## [How to complete this task]
Lines from the top of the listing down to the one with "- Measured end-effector", inclusive, are to be copied exactly.

## [Information shown]
Start of Block
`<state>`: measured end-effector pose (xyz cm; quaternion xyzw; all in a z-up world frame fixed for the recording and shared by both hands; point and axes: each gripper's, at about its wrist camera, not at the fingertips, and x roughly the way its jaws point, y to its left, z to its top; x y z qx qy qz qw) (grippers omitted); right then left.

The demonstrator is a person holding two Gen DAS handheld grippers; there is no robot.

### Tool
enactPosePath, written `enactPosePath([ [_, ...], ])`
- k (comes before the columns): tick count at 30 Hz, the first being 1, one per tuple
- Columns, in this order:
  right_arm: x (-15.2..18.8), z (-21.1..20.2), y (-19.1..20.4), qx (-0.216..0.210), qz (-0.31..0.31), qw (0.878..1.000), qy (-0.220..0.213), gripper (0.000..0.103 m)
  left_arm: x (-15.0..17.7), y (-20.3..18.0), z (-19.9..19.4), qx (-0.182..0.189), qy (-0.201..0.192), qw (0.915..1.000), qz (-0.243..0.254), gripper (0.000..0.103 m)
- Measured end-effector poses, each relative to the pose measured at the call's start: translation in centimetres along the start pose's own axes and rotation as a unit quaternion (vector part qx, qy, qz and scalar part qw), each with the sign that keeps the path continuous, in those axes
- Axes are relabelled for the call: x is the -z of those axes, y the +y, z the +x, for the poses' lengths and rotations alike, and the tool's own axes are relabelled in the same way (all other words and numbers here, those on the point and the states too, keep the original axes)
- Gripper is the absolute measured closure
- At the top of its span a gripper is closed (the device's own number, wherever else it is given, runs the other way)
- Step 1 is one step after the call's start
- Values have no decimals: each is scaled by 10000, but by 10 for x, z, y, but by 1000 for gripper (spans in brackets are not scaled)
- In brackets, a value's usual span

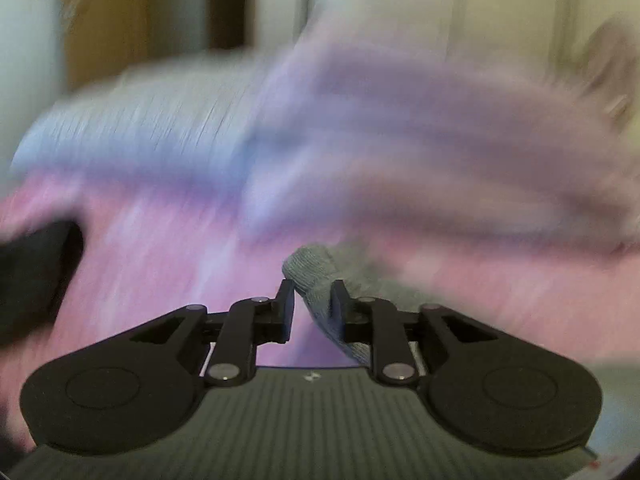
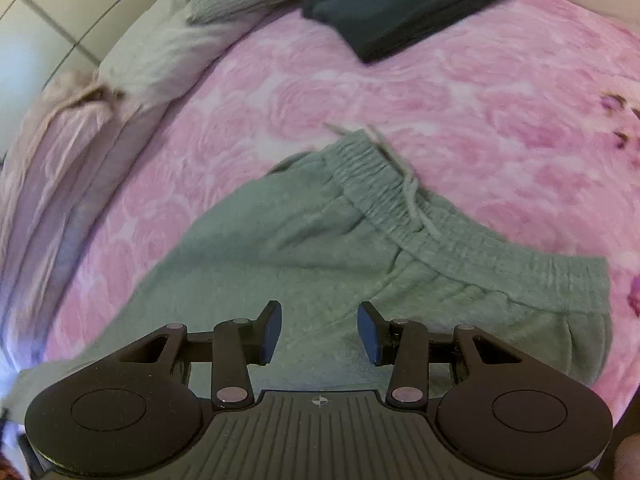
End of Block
## [Response to this task]
`<state>`: measured end-effector pose (xyz cm; quaternion xyzw; all in a z-up world frame fixed for the recording and shared by both hands; point and axes: each gripper's, at about its wrist camera, not at the fingertips, and x roughly the way its jaws point, y to its left, z to its top; x y z qx qy qz qw) (grippers omitted); right then left.

The demonstrator is a person holding two Gen DAS handheld grippers; there is no robot.

### Tool
enactPosePath, written `enactPosePath([ [_, ...], ])`
- k (comes before the columns): tick count at 30 Hz, the first being 1, one per tuple
- Columns, in this order:
  right_arm: x (-15.2..18.8), z (-21.1..20.2), y (-19.1..20.4), qx (-0.216..0.210), qz (-0.31..0.31), qw (0.878..1.000), qy (-0.220..0.213), gripper (0.000..0.103 m)
  left_arm: x (-15.0..17.7), y (-20.3..18.0), z (-19.9..19.4), qx (-0.182..0.189), qy (-0.201..0.192), qw (0.915..1.000), qz (-0.243..0.254), gripper (0.000..0.103 m)
- Measured end-effector poses, each relative to the pose measured at the call's start: translation in centimetres along the start pose's own axes and rotation as a unit quaternion (vector part qx, qy, qz and scalar part qw), each with the sign that keeps the path continuous, in those axes

Nothing further is required for this exercise.